Personal information
- Full name: Miquel Olmo Forte
- Date of birth: 20 January 1966 (age 60)
- Place of birth: Terrassa, Spain
- Position: Forward

Youth career
- Terrassa

Senior career*
- Years: Team / Apps / (Gls)
- 1984–1988: Terrassa
- 1986–1987: → Sariñena (loan) / 14 / (3)
- 1988–1989: Vilafranca
- 1989–1990: Gavà / 8 / (0)
- 1990–1992: Premià
- 1992–1994: Calafell
- 1994–1995: Júpiter / 26 / (6)
- 1995–1996: Rubí
- 1996–1997: Granollers
- 1997: Sant Cugat
- 1997–1998: Poble Sec

Managerial career
- 2001–2003: Can Perellada
- 2003–2004: Montcada
- 2004–2005: Vilassar de Mar
- 2005–2006: Figueres
- 2006–2008: Castelldefels
- 2009: Girona
- 2009–2012: Terrassa
- 2013: Sabadell (assistant)
- 2013–2014: Sabadell
- 2015: Manama Club

= Miquel Olmo =

Spanish footballer and manager

Miquel Olmo Forte (born 20 January 1966) is a Spanish retired footballer who played as a forward, and a current manager.

==Club career==
Born in Terrassa, Barcelona, Catalonia, Olmo played for lower league teams always in his native region, most notably representing Terrassa FC and CF Gavà. He retired in 1998, aged 32, playing for UE Poble Sec.

==Manager career==
Olmo began his managerial career at lowly CD Can Perallada and subsequently managed neighbours CD Montcada and UE Vilassar de Mar, before moving to Segunda División B's UE Figueres in the 2005 summer. He helped the Unió to narrowly avoid relegation, finishing 14th.

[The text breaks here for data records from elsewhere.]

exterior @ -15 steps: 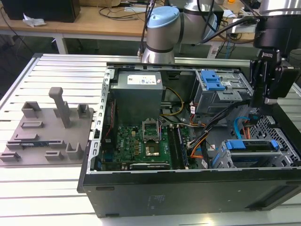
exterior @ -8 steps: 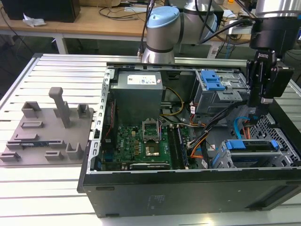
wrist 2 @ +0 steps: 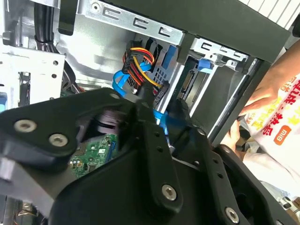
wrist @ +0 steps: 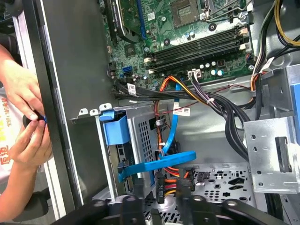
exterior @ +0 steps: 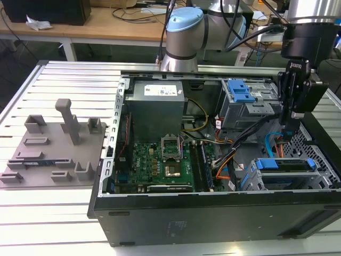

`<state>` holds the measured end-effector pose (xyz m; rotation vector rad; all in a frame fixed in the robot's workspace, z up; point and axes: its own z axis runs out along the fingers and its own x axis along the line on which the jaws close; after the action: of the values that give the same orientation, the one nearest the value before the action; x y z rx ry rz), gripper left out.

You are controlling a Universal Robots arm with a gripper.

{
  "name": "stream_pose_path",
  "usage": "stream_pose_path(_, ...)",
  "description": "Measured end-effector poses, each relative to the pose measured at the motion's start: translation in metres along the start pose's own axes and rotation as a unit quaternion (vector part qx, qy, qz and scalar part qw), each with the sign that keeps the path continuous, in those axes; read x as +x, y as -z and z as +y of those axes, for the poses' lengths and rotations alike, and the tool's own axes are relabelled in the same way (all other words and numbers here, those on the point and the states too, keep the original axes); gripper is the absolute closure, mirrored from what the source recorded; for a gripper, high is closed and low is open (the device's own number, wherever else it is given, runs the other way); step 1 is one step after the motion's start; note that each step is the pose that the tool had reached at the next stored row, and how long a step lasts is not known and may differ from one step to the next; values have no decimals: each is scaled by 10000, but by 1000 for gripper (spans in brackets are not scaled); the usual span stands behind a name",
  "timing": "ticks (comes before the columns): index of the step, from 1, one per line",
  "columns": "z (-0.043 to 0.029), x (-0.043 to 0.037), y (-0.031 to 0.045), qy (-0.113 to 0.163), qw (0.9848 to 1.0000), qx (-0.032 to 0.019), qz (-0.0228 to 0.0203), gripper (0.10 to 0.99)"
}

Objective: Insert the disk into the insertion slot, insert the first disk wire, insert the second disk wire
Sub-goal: 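Insert the first disk wire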

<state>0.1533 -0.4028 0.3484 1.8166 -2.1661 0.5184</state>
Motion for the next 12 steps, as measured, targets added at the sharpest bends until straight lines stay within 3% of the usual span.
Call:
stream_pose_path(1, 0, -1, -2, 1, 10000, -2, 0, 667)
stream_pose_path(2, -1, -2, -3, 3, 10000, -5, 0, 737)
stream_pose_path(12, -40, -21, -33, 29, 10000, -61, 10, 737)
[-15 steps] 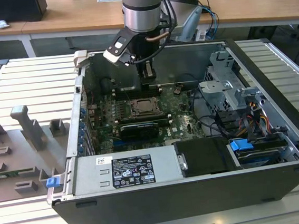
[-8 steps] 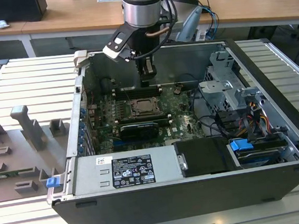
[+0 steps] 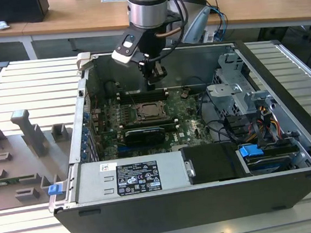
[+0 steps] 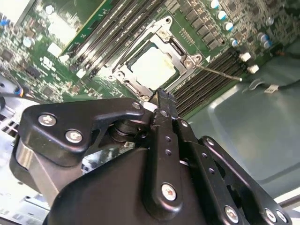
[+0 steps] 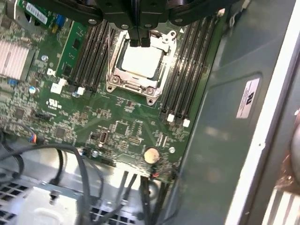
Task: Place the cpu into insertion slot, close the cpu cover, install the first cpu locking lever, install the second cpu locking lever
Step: 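Install the first cpu locking lever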
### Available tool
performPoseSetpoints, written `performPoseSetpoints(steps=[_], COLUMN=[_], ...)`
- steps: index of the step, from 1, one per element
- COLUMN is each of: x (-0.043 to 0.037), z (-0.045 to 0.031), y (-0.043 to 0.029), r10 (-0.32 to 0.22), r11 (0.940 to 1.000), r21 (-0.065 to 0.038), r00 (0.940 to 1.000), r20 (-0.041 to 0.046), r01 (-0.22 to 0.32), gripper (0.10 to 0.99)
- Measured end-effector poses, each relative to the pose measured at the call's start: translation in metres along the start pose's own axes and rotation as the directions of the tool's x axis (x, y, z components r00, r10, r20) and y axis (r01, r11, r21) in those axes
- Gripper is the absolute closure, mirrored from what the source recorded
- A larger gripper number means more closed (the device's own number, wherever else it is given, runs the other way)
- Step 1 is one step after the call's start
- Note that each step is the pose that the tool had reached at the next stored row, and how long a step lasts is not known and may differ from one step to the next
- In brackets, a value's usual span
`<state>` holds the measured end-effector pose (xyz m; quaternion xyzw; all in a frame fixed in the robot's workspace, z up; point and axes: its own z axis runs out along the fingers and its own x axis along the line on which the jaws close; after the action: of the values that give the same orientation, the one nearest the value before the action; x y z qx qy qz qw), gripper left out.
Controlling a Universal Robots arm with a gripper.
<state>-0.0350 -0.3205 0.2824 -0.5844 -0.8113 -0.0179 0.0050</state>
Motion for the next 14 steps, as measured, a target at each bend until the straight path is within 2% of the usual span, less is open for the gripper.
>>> performPoseSetpoints(steps=[6,8,11,14], x=[0.0,0.0,0.0,0.0], z=[0.0002,0.0002,0.0001,0.0002], y=[0.0,0.0,0.0,0.0], r10=[-0.032,-0.061,-0.126,-0.162], r11=[0.9995,0.9981,0.9921,0.9867], r21=[0.001,0.002,0.004,0.005], r00=[0.9995,0.9981,0.9921,0.9867], r20=[-0.0009,-0.0016,-0.0032,-0.0042], r01=[0.032,0.061,0.126,0.162], gripper=[0.98,0.98,0.98,0.98])
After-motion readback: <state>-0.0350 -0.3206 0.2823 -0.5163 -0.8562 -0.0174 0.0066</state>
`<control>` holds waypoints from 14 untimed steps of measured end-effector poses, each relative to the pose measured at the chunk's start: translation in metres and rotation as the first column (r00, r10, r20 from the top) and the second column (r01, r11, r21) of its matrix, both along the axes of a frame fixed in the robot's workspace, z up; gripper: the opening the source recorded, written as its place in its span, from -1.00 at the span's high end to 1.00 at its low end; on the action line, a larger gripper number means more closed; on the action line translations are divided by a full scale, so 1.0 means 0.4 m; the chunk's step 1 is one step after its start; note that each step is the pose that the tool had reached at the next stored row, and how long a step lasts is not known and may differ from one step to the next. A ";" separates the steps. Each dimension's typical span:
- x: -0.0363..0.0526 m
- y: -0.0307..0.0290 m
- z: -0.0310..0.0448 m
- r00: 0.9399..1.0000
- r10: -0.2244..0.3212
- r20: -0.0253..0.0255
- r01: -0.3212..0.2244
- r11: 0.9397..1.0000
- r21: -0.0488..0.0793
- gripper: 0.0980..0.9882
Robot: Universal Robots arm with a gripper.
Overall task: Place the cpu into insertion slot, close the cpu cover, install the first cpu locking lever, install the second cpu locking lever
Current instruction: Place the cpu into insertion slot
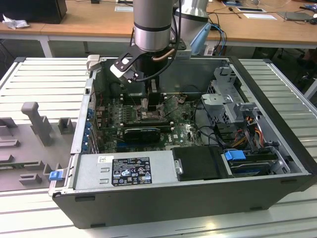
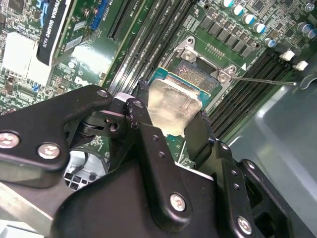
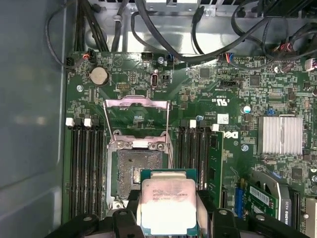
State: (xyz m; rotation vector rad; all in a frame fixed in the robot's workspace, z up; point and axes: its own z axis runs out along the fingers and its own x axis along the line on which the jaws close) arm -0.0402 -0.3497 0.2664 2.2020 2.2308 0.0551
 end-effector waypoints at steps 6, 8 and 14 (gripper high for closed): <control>0.000 0.000 -0.005 0.998 -0.057 0.000 0.057 0.998 0.000 0.03; 0.000 0.000 -0.013 0.998 -0.057 0.000 0.057 0.998 0.000 0.03; -0.002 0.004 -0.032 0.999 -0.048 0.000 0.048 0.999 0.001 0.03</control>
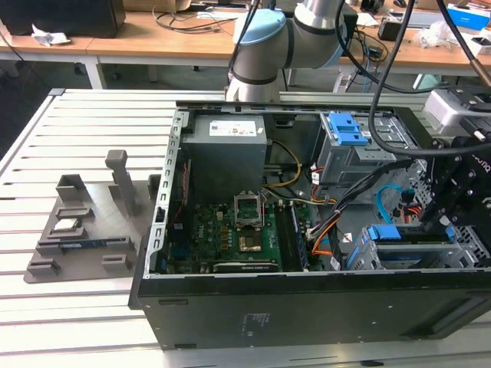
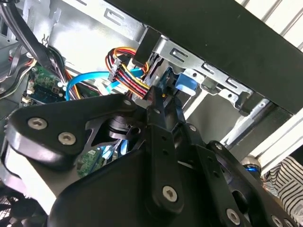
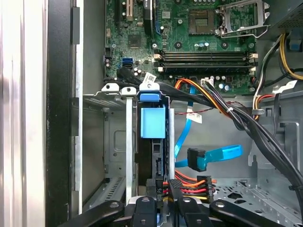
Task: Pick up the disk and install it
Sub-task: 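Insert the first disk wire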
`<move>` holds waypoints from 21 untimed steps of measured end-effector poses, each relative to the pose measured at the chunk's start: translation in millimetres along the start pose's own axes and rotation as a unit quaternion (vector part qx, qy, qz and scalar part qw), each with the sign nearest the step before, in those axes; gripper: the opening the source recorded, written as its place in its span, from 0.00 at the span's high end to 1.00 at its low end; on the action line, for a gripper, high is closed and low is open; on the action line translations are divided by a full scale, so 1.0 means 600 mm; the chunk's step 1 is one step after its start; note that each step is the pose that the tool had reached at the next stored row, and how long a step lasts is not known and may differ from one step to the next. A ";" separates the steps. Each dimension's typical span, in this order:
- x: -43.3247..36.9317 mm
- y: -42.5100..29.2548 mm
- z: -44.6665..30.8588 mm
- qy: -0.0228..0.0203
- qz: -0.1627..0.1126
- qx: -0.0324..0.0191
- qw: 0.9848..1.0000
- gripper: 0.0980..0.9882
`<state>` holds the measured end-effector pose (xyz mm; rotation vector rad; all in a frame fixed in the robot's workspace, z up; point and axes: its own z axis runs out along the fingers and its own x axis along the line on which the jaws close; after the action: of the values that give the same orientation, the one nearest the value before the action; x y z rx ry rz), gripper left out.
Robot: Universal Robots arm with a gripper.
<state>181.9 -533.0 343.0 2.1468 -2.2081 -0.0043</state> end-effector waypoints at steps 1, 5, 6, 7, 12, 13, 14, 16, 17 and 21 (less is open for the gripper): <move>-0.001 0.000 -0.004 0.000 0.000 0.000 1.000 0.83; -0.007 0.002 -0.029 0.000 0.000 0.000 1.000 0.93; -0.007 0.002 -0.039 0.000 0.000 0.000 1.000 0.99; -0.007 0.002 -0.047 0.000 0.000 0.000 1.000 0.99; -0.006 0.004 -0.079 0.000 0.000 0.000 1.000 0.99; -0.006 0.004 -0.079 0.000 0.000 0.000 1.000 0.99; -0.006 0.004 -0.079 0.000 0.000 0.000 1.000 0.99; -0.006 0.004 -0.079 0.000 0.000 0.000 1.000 0.99; -0.006 0.004 -0.079 0.000 0.000 0.000 1.000 0.99; -0.006 0.004 -0.080 0.000 0.000 0.000 1.000 0.99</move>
<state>181.9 -527.4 390.8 2.1465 -2.2077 -0.0037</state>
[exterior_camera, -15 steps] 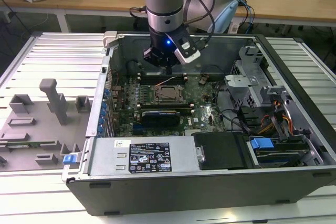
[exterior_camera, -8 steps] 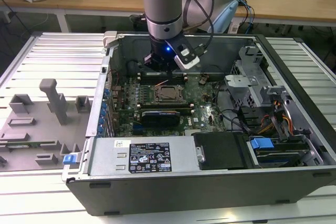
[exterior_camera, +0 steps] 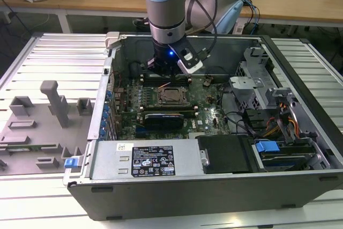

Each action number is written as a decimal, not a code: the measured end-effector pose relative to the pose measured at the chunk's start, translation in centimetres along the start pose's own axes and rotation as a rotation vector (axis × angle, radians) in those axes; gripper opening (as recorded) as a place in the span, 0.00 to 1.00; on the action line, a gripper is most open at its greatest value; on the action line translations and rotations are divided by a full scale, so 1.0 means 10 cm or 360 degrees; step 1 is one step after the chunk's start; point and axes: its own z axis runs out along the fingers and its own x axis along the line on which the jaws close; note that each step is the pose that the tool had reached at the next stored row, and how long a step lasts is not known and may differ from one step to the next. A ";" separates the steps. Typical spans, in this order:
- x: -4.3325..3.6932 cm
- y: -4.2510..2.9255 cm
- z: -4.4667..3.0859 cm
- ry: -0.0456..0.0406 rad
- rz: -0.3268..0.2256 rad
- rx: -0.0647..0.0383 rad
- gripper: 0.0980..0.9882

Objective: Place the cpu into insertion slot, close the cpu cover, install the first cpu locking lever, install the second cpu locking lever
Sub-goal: 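Install the first cpu locking lever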

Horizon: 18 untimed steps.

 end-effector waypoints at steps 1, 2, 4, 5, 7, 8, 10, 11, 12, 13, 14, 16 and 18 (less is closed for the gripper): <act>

On 4 June 2009, after a stint at UE Castelldefels, Olmo replaced Javi Salamero at the helm of Girona FC. He remained in charge for the last three matches of the campaign, helping the Albirrojos retain their Segunda División status.

On 25 September 2009 Olmo was appointed Terrassa FC's manager, replacing fired José Luis García. However, he finished the season as dead last, being relegated to Tercera División. He remained on the bench in the following years, leaving the club in May 2012.

On 5 July 2013, Olmo was named Salamero's assistant at CE Sabadell FC. On 28 November, after Salamero's dismissal, Olmo was appointed caretaker manager.

After taking the Arlequinats out of the relegation places, Olmo renewed his deal with the club on 8 May 2014. He was dismissed on 23 November.

On 24 July 2015 Olmo was appointed manager of Bahrain's Manama Club. He was relieved from his duties on 29 October.

==Personal life==
Olmo's sons, Carlos and Dani, also became footballers. Carlos played in the lower leagues of Croatia for teams including GNK Dinamo Zagreb's reserves, while Dani played for their first team, currently plays for FC Barcelona and has been capped internationally for Spain, playing a key role in Spain’s Euro 2024 title-winning run.